I knew the way across the street and up Scarlet's walk by heart; I could have done it with every sense lost. The dip in the street halfway across, the two prickly bushes on either end of her walk that left tiny scratches on your skin when you brushed against them. It was eighteen steps from the beginning of the walk to the front stoop; we'd measured it when we were in sixth grade and obsessed with facts and details. We'd spent months calculating distances and counting steps, trying to organize the world into manageable bits and pieces.

Now I just walk toward her in the half–darkness, aware only of the sound of my own footfalls and the air conditioner humming softly under the side window.

"Hey," I said, and she scooted over to make room for me.

"How's it going?'

It seemed like the stupidest thing to ask once I'd said it, but there really weren't any right words. I looked over at her as she sat beside me, barefoot, her hair pulled away from her face in a loose ponytail. She'd been crying.

I wasn't used to seeing her this way. Scarlett had always been the stronger, the livelier, the braver. The girl who punched out Missy Lassiter, the meanest, most fiendish of the pink–bike girls that first summer she moved in, on a day when they surrounded us and tried to make us cry. The girl who kept a house, and her mother, up and running since she was five, now playing mother to a thirty–five–year–old child. The girl who had kept the world from swallowing me whole, or so I'd always believed.

"Scarlett? I said, there in the dark, and as she turned to me I saw her face was streaked with tears. For a minute, I didn't know what to do.
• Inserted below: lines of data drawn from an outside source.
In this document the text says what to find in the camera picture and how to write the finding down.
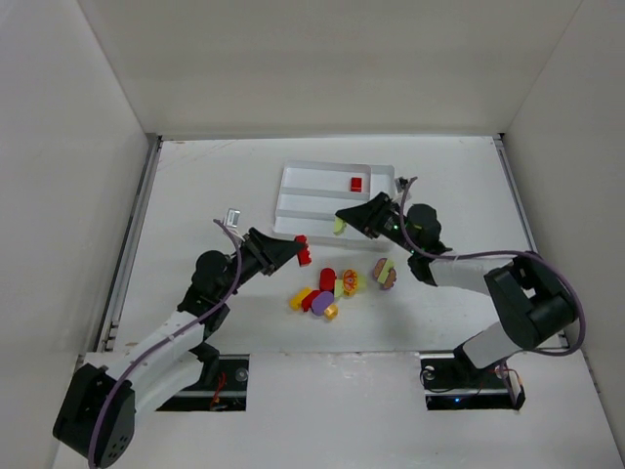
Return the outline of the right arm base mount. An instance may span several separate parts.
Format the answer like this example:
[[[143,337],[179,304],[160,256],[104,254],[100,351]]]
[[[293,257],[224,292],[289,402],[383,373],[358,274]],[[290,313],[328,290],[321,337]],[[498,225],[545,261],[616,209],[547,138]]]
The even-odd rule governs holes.
[[[519,411],[526,402],[521,377],[506,359],[477,368],[459,347],[421,354],[419,380],[430,411]]]

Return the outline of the small red lego brick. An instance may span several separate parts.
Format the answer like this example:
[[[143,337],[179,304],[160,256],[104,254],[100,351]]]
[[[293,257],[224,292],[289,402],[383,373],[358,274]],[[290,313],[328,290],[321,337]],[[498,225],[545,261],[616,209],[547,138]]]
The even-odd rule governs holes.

I thought again of that picture tucked in her mirror, of her and Michael just weeks ago, the water so bright and shiny behind them. And I thought of what she had done all the millions of times I'd cried to her, collapsing at even the slightest wounding of my heart or pride.

So l reached over and pulled her to me, wrapping my arms around her, and held my best friend close, returning so many favors all at once. We sat there for a long time, Scarlett and me, with her house looming over us and mine right across the street staring back with its bright windows. It was the end of summer; it was the end of a lot of things. I sat there with her, feeling her shoulders shake under my hands. I had no idea what to do or what came next. All I knew was that she needed me and I was here. And for now, that was about the best we could do.

CHAPTER TWO

Scarlett was a redhead, but not in an orangey, carrot–top kind of way. Her color was more auburn, deep and red mixed with browns that made her green eyes seem almost luminous. Her skin was pale, with masses of freckles for the first few years I knew her; as we grew older, they faded into a sprinkling across her nose, as if they'd been scattered there by hand. She was an inch and three–quarters shorter than me, her feet a size larger, and she had a scar on her stomach that looked like a mouth smiling from when she'd gotten her appendix out. She was beautiful in all the unconscious, accidental ways that I wasn't, and I was jealous more than I'd ever have admitted. To me, Scarlett was foreign and exotic. But she had said she would have given anything for my long hair and tan in summer, for my thick eyelashes and eyebrows. Not to mention my father, my conventional family, away from Marion with her whims and fancies. It was an even trade, our envy of each other; it made everything fair.

We always believed we lived perfectly parallel lives. We went through the same phases at the same times; we both liked gory movies and sappy stuff, and we knew every word to every song on the old musical soundtracks my parents had. Scarlett was more confident, able to make friends fast, where I was shy and quiet, hanging back from the crowd. I was forever known as "Scarlett's friend Halley." But I didn't mind. Without her I knew I'd be hanging out in the bus parking lot with the nerds and Noah Vaughn. That was, I was sure, the destiny in store for me until the day Scarlett looked up from behind those white sunglasses and made a spot for me next to her for the rest of my life. And I was grateful. Because life is an ugly, awful place to not have a best friend.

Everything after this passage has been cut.